Calcitonin gene-related peptide is a potent vasodilator of bovine retinal arteries in vitro.

Calcitonin gene-related peptide (CGRP) invariably induced a slow acting but potent relaxation of bovine retinal small arteries contracted with PGF2 alpha. Maximal relaxation obtained was 93% and 96% with a pD2-value of 8.97 and 8.86 for rat and human CGRP, respectively; thus the bovine retinal arteries cannot discriminate between CGRP from these two species. The CGRP-induced relaxation was reversible. Substance P was without effect on retinal arteries contracted with PGF2 alpha. Bradykinin relaxed 4 of 18 vessels tested in the concentration range of 11(-11)-10(-8) M whereas the vessels were contracted again at 3 x 10(-8) M. Bradykinin was without effect in the remaining 14 vessels. None of the peptides had a contractile effect on retinal arteries kept relaxed in normal buffer solution.

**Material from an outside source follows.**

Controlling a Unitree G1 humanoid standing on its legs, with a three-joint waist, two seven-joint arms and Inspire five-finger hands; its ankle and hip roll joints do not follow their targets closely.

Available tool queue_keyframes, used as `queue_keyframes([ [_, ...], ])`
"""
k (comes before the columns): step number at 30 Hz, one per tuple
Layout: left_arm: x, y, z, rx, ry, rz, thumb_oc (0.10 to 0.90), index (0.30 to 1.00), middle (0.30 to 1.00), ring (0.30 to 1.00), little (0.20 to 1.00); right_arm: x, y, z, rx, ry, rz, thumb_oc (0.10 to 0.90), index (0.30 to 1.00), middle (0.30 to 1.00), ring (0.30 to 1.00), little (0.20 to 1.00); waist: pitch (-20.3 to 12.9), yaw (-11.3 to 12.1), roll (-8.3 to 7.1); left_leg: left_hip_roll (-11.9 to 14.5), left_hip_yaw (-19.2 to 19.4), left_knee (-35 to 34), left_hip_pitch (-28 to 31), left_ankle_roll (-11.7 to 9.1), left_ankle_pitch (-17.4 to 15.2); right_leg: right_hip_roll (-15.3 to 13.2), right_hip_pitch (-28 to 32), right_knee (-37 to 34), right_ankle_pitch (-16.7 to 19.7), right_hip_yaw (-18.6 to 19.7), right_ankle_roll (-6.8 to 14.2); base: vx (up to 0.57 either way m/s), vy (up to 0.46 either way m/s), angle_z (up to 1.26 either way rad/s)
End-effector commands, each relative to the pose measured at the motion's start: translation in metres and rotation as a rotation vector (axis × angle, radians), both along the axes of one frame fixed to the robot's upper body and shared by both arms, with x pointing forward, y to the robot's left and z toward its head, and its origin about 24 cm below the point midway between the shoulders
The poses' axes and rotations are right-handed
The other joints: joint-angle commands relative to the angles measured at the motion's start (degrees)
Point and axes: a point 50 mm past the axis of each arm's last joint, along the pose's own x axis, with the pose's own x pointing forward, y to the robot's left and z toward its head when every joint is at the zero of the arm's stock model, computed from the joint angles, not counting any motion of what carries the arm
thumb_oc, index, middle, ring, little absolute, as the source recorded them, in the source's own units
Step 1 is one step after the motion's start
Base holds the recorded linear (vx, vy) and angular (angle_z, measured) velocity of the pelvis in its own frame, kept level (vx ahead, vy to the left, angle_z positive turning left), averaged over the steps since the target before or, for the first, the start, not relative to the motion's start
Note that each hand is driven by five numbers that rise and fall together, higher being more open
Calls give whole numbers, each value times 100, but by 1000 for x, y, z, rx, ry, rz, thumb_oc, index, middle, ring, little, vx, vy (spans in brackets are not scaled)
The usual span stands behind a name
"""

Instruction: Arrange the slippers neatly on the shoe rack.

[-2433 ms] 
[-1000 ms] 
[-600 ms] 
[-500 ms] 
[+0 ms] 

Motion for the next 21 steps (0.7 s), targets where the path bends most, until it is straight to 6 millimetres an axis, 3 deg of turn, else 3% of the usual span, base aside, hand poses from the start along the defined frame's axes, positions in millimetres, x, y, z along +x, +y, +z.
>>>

Capsaicin 3 x 10(-5) M induced a relaxation comparable to that obtained by 10(-9) M of CGRP. The capsaicin-induced relaxation was reproducible and it was concentration dependently inhibited by ruthenium red which suggests that capsaicin releases CGRP in the arterial wall. The results indicate that CGRP has a powerful relaxing effect on the retinal vasculature indicating a role for CGRP in ocular blood flow regulation.